Irish in America are different now - and we need them home
Published 19/10/2015 | 02:30
My 23-year-old daughter, Catherine, recently joined the ranks of the thousands of young Irish who have moved to the USA.
The majority of our young people who crossed the Atlantic in the last eight years did so due to economic necessity. Not so Catherine, who was hungry to have a taste of living in another part of the world and to gain experience in her chosen field. She went on a graduate visa for a set period of time.
We have very strong family connections in New York. In the 1950s four of my mother's brothers emigrated from their home village in Co Tipperary to the city. The eldest brother went first, followed by the next in age, etc. The fifth brother, the youngest, moved to the east coast of America in the 1960s after being ordained a priest in Ireland, and served in various parishes there until his retirement.
Sadly only one of my uncles is still living today.
A few weeks ago I visited New York, the mission to spend time with Catherine, and to catch up with my uncle and many first cousins. I was struck with the difference in the two generations of Irish diaspora.
My uncle's generation, who moved to New York more than half-a-century ago, are still steeped in Ireland. He has passed on his love of the country to his own children and their children too. As a younger man he was very involved in the GAA in New York and the Tipperary Association, and he showed me lots of pictures of him and his brothers at various dinners and events in the 1960s and '70s.
His own first cousin from home, who also emigrated in the 1950s, visits him most days - and neither have lost their Irish accents. They keep up to speed with all the action in the GAA, both despairing that Tipperary once again didn't make any inroads into the All-Ireland hurling championship this year. My uncle has RTÉ via satellite in his house, so is in-tune with all the goings-on at home. It felt odd for me to be watching Eileen Dunne on the nine o'clock news at 4.0 in the afternoon, and it sweltering hot outside!
This is a generation that made a huge contribution to America. My uncle served for two years in the US Army, based for a time in Germany. They paid their American taxes, worked really hard, and made great lives for themselves. They were part of a group who helped build the country.
What is lovely is that they never lost sight or touch with Ireland, proud of their roots. Yet if times had been different they probably would not have chosen to go away and would have stayed at home.
Fast forward 60 years and the latest generation of Irish in New York. Two extremely talented people I know, Mark Little, founder of Storyful, and Daire Hickey, one of the founders of Web Summit, are living in the city by choice - and are making a massive impact.

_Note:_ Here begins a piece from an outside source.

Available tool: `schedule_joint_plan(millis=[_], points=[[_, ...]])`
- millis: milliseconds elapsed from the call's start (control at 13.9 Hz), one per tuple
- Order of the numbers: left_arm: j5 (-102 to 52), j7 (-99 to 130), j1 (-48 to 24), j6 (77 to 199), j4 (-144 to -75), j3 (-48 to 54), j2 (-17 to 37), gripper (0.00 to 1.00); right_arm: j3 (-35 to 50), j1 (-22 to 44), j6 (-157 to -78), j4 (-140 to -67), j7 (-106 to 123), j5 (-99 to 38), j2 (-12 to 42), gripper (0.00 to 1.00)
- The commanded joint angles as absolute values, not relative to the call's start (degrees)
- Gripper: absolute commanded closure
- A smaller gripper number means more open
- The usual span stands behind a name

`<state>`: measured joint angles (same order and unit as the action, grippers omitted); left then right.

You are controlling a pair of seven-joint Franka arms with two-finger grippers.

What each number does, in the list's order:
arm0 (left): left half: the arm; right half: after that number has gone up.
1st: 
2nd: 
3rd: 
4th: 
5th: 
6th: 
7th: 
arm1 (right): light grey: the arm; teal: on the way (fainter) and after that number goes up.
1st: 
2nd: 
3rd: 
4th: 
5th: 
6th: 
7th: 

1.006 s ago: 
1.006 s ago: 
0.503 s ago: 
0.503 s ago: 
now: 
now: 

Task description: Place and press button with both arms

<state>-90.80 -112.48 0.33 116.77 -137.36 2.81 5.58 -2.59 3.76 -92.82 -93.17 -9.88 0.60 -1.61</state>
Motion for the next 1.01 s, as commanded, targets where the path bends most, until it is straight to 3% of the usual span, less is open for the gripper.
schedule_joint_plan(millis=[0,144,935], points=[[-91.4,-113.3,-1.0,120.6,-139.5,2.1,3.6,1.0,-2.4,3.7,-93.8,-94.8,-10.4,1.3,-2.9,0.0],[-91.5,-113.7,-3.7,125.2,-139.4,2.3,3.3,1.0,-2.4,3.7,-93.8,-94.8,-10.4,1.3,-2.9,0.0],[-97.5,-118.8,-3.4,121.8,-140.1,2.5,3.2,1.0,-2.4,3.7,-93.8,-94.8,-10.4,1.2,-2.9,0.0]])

In contrast to when my uncles went, and when the Irish stayed together, Catherine and her two friends made a conscious decision not to base themselves in Woodlawn or an area where Irish live. They didn't leave Ireland to live in a mini-Ireland and wanted an American experience, which is how they have come to be living in an apartment in a brownstone in Brooklyn.
They are a generation with a confidence that previous emigrants leaving Ireland didn't have. They are slightly cocky, and rather than asking what America can do for them it is more a case of how they can contribute to America.
Approximately 35 million American citizens today report Irish ancestry, an incredible statistic.
There was a lot of sadness attached to emigration in the past, because leaving Ireland at one stage was the final goodbye. In the 1950s when my uncles left home the main passage to the USA was by boat and they knew that it could be some years before they got home to see their parents again.
For the generation today it is totally different. With new technology the world is a global village and in truth I am more connected and in touch with my daughter now (thanks to WhatsApp) than when she was living in Dublin.
Sadly some stereotypes still exist. We did an Irish Tenement tour on the Lower East Side while I visited, and myself, Catherine and her flatmate were the only Irish in the group. If we didn't know better we would have come away with a view that the Irish are still a lazy, drunken group of spongers who are an underclass in the city. This picture was probably justified at one stage - but I was a little cross that the tour guide omitted to bring the group up to speed with the contribution the Irish are making in New York today. The day of the signs "No Irish need apply" are thankfully long gone.
As Ireland recovers from the economic crash lets hope we can welcome home those Irish who were forced to emigrate due to economic difficulties. We need these people home with their experience to play a part in building our economy and to be part of a new and confident Ireland.
After eight years of emigration it would be nice if 2016, a very special year in Irish history, is the year when the number of people coming home will be bigger than the number of people who leave.
Too late for my uncle's generation but not for Catherine's.